Il conviendra donc de confirmer l'ordonnance du magistrat du siège du tribunal judiciaire.

PAR CES MOTIFS

Statuant publiquement par décision contradictoire en dernier ressort, après débats en audience publique,

Ordonnons la jonction des dossiers N°RG 25/1793 et N°RG 25/1796 sous le N°RG 25/1793

Déclarons recevables les appels interjetés à l'encontre de l'ordonnance du 8 septembre 2025 du magistrat du siège du tribunal judiciaire de Marseille,

Confirmons l'ordonnance du magistrat du siège du tribunal judiciaire chargé du contrôle des mesures privatives et restrictives de libertés de Marseille en date du 8 septembre 2025.

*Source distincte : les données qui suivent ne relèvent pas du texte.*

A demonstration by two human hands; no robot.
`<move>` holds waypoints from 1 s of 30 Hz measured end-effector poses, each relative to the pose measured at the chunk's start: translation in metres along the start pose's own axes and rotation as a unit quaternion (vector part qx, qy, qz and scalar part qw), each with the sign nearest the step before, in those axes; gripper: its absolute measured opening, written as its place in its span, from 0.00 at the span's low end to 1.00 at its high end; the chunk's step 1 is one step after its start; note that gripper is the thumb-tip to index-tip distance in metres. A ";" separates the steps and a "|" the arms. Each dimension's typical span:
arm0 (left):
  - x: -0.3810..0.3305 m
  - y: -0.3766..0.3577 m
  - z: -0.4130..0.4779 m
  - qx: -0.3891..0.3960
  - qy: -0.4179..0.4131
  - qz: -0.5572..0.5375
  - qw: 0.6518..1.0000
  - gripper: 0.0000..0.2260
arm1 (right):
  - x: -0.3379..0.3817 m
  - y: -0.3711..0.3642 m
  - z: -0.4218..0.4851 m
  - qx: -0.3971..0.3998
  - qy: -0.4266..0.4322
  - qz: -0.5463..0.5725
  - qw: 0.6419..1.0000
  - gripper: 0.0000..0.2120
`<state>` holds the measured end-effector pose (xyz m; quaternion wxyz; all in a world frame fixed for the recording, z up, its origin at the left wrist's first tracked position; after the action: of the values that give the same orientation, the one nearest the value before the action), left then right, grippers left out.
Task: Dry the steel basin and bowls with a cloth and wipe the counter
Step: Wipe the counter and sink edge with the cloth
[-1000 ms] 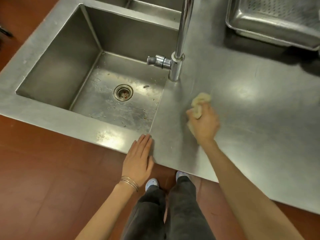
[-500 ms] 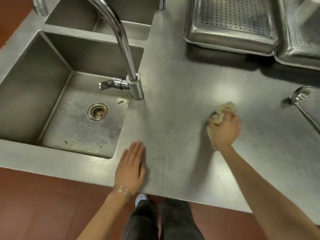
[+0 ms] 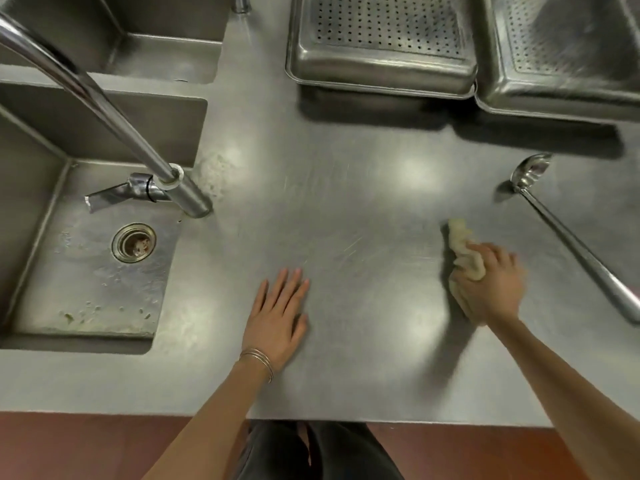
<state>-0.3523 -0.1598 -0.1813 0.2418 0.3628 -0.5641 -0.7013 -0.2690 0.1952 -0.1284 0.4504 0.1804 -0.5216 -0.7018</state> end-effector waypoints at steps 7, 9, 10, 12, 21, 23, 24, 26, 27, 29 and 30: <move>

Les parties sont avisées qu'elles peuvent se pourvoir en cassation contre cette ordonnance dans un délai de 2 mois à compter de cette notification, le pourvoi devant être formé par déclaration au greffe de la Cour de cassation, signé par un avocat au conseil d'Etat ou de la Cour de cassation.

Le greffier, Le président,

COUR D'APPEL D'AIX EN PROVENCE

Chambre de l'urgence

[Adresse 4]

Téléphone : [XXXXXXXX02] - Fax : [XXXXXXXX01]

Aix-en-Provence, le 09 Septembre 2025

À

- Monsieur [O] [E]

- Monsieur le directeur du centrente de rétention administrative de [Localité 6]

- Monsieur le procureur général

- Monsieur le greffier du Magistrat du siège du tribunal judiciaire chargé du contrôle des mesures privatives et restrictives de libertés de MARSEILLE

- N° RG : N° RG 25/01793 - N° Portalis DBVB-V-B7J-BPFBU

OBJET : Notification d'une ordonnance

Concernant Monsieur [O] [E]

J'ai l'honneur de vous notifier l'ordonnance, ci-jointe, rendue le 09 Septembre 2025, suite à l'appel interjeté par le procureur de la République près le Magistrat du siège du tribunal judiciaire chargé du contrôle des mesures privatives et restrictives de libertés de MARSEILLE contre l'ordonnance rendue le 8 septembre 2025 par le Juge des libertés et de la détention du Magistrat du siège du tribunal judiciaire chargé du contrôle des mesures privatives et restrictives de libertés de MARSEILLE :

VOIE DE RECOURS

Nous prions Monsieur le directeur du centre de rétention administrative de bien vouloir indiquer au retenu qu'il peut se pourvoir en cassation contre cette ordonnance dans un délai de 2 mois à compter de cette notification, le pourvoi devant être formé par déclaration au greffe de la Cour de cassation.

Le greffier,

Je vous remercie de m'accuser réception du présent envoi.